Fish were killed by cephalic dislocation and sampled immediately for blood by cardiac puncture using ammonium-heparinized hematocrit capillary tubes. Blood was spun at approximately 2000 g for 2 min, and plasma was collected and frozen in liquid nitrogen prior to processing. Plasma was analyzed for osmolality using a freeze-point osmometer (Micro-osmometer 5004, Precision Systems, Natick, MA, USA), sodium by flame atomic absorption spectrophotometry (Varian AA240FS, Agilent Technologies, Santa Clara, CA, USA), and chloride using a modification of the mercuric-thiocyanate method (Zall et al., 1956). All plasma chemistry data are expressed as means ± s.e.m. For plasma chemistry, we used a one-way ANOVA with a Student–Newman–Keuls test, with an alpha level of 0.05 (SPSS version 17, IBM, Armonk, NY, USA). Fish gills were washed briefly in deionized water and then each gill arch was isolated. The first two left gill arches were immersed in fixative buffer (2% glutaraldehyde, 1% formaldehyde in 0.1 mol l–1 cacodylate) for 4 h, rinsed in 0.1 mol l–1 cacodylate buffer containing 0.02 mol l–1 glycine, post-fixed in 2% osmium tetroxide for 1 h, and rinsed in water. Samples were dehydrated with an ethanol series, dehydrated with liquid CO2 in a Denton critical point dryer (Cherry Hill, NJ, USA), mounted on aluminum scanning electron microscope (SEM) stubs, and coated with a gold:palladium solution (60:40 v:v) in an Edwards S150 sputter coater (Ashbord, Kent, UK). Random images of the afferent edge of gill filaments were captured using a JSM-6610 high vacuum mode SEM (Tokyo, Japan).

Gene expression profiling

Total RNA was isolated from gill tissues following homogenization in Trizol reagent (Invitrogen, Carlsbad, CA, USA) and purified using spin columns. Antisense RNA (aRNA) was prepared using the MessageAmp II aRNA amplification kit (Ambion, Austin, TX, USA), and high-quality total RNA and aRNA was verified using microfluidic electrophoresis (Experion instrument and reagents, Bio-Rad Laboratories, Hercules, CA, USA).
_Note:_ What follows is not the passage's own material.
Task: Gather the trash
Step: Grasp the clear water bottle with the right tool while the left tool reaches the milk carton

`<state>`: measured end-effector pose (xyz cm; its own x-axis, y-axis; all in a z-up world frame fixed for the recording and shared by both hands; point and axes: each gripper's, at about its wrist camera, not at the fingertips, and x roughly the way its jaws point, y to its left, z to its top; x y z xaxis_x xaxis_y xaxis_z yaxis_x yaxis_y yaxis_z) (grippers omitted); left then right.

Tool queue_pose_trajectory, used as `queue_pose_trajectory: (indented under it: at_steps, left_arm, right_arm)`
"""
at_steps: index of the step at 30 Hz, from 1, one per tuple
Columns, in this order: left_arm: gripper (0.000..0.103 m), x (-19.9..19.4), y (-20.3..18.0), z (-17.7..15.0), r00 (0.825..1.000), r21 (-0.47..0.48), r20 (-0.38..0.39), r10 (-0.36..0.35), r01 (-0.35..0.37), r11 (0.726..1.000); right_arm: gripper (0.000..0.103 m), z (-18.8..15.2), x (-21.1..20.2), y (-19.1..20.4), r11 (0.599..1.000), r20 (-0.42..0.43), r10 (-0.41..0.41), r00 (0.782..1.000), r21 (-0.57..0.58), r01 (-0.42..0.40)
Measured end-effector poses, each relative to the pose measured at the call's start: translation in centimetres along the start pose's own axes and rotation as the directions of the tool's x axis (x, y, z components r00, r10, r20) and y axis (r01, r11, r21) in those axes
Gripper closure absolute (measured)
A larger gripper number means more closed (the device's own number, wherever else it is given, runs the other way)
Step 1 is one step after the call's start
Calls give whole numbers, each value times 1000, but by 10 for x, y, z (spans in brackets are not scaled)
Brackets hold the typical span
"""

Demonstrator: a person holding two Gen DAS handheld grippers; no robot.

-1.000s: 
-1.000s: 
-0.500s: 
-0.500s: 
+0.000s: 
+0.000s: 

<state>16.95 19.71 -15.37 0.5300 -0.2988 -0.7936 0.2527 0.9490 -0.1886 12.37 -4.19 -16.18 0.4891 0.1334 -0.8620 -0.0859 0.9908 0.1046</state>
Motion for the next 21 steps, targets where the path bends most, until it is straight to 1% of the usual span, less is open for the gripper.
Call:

Purified aRNA was then coupled with Alexa Fluor dyes (Alexa Fluor 555 and 647, Molecular Probes, Eugene, OR, USA), coupled aRNA was cleaned up using spin columns, and pairs of samples were competitively hybridized to custom oligonucleotide microarrays (Agilent Technologies, Santa Clara, CA, USA) following the manufacturer’s protocols. Five biological replicates were hybridized per treatment, and each replicate sample was hybridized twice (including a dye swap) in a loop design where the treatment source of paired samples was balanced across treatments. Samples were enclosed in a SureHyb microarray hybridization chamber (Agilent Technologies) and incubated at 60°C for 18 h, following which slides were washed according to the manufacturer’s protocols and scanned using a Packard BioScience Scanarray Express (PerkinElmer, Waltham, MA, USA), and images were processed using ImaGene (BioDiscovery, Inc., El Segundo, CA, USA). The microarray platform was the same as that used in Whitehead et al. (Whitehead et al., 2011a; Whitehead et al., 2011b). Probes (N=6800) were designed from F. heteroclitus expressed sequence tag (EST) sequences and included all ESTs that could be annotated. The 6800 probes (representing 6800 UniGene target sequences) were printed in duplicate, including control spots, within the Agilent 15K-element 8-plex platform (Agilent eArray design ID 021434). Spots that were too bright (signal saturated) or too faint (signal less than two standard deviations above background intensity) were excluded from normalization and analysis.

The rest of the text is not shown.